Resulta casi tan difícil recordar la búsqueda que realizábamos no hace demasiado tiempo de una información en una enciclopedia como intentar encontrar una persona que no tenga un smartphone o esté familiarizada con Internet.
Así es como empieza la nomofobia, una enfermedad del siglo XXI con la que no se nace, sino que se hace. Proviene del inglés al unir No Mobile Phobia y representa el miedo, la angustia, el pánico y el sufrimiento a no estar conectado a Internet o al teléfono para poder interactuar. Paralelo a este sinvivir tecnológico se encuentra la movilfilia, que es la excesiva afición al teléfono convertida en una obsesión compulsiva de tener que estar mirándolo constantemente.
Sobran los comentarios a las definiciones porque o bien nos sentimos identificados en algún apartado o conocemos a alguien que, sin saberlo, sufre estos síntomas de nuevo cuño. El origen está claro, el avance de la tecnología ha sido tan exponencial en los últimos años que no sólo ha condicionado nuestros usos y costumbres, sino también nuestro comportamiento. Aquello de facilitarnos la vida, poner a nuestro alcance conocimientos y acercar distancias a la hora de comunicarnos ha ido degenerando en una dependencia sin medida y en una vida en la que confluyen prácticamente en un mismo terreno las cuestiones de trabajo y las personales.
Los usuarios, desde los más adolescentes que han desarrollado el dedo pulgar gracias a la tecnología, hasta los más mayores que han hecho el esfuerzo de bucear en los avances técnicos sin complejos, nos enfrentamos a esta especie de necesidad de estar siempre conectados, una vida 2.0 en la que cedemos parte de nuestra privacidad a las redes sociales a cambio de sentirnos falsamente más informados, acompañados, entretenidos y mejor comunicados. Pensábamos que era obligatorio dar ese paso para no quedarnos atrás en la modernidad y lo que hemos conseguido es deshumanizarnos.
La red social Facebook revelaba recientemente un experimento sobre cómo influye lo que contamos de nosotros a través de Internet. Un falso adivinador era capaz de sorprender a sus interlocutores sabiendo sus sueños, anhelos y proyectos a la vez que destapaba situaciones de su pasado sólo consultando sus perfiles en las redes sociales. Todo legal y a la vista.

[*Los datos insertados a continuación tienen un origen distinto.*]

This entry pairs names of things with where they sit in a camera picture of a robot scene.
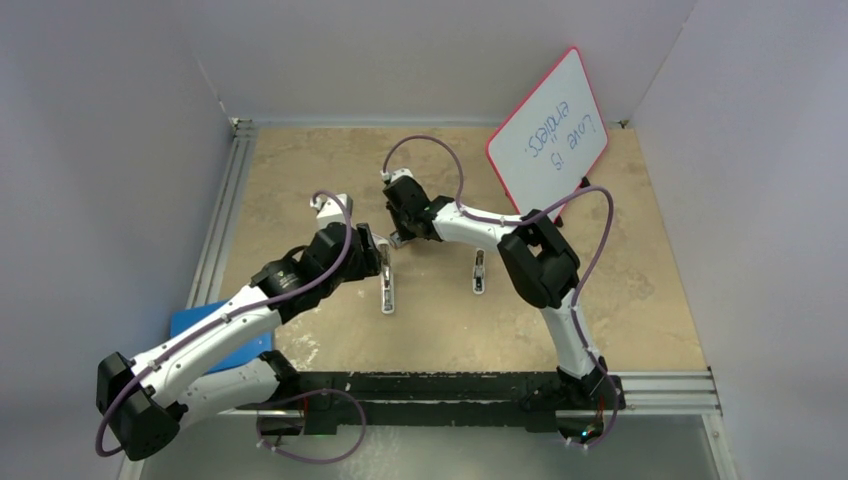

Nos levantamos con el smartphone como despertador, por la noche lo utilizamos de linterna y si nos desvelamos por la noche lo miramos por si hemos recibido un mensaje. Cuando amanece encendemos el ordenador para revisar las noticias mientras desayunamos, en el transporte público vamos escuchando música a través del teléfono o jugando. En el trabajo, aunque sea en modo vibración, lo tenemos a mano y no nos importa recibir o contestar mensajes y siempre echamos un vistazo a nuestras redes sociales y direcciones de correo privadas en el ordenador. Las reuniones de trabajo ya se convocan por mensajes instantáneos de teléfono y son inconcebibles sin videoconferencias y presentaciones de power point. Es nuestro GPS, en nuestros ratos libres la consulta del teléfono es obligatoria y nos lo llevamos incluso hasta al baño. Al regresar a casa, con la televisión o la radio de fondo, las nuevas tecnologías a través del portátil, el teléfono o la tableta siguen ocupando nuestro tiempo en detrimento de la comunicación verbal…
Está claro que la competitividad laboral explica que profesionalmente se busquen trabajadores dispuestos a pensar en el trabajo las 24 horas al día, a contestar inmediatamente, pero cuando esas personas tan avezadas en las tecnologías se integran en la vida laboral denotan una gran incapacidad de comunicación y de trabajo en equipo. Saben interactuar con las máquinas, pero no han aprendido a relacionarse ni conocen las actitudes corporales de la vida real… Y cómo no lo vamos a entender, si nosotros mismos, a imitación de los famosos, somos los primeros en disimular una llamada telefónica para evitar un encuentro o una conversación…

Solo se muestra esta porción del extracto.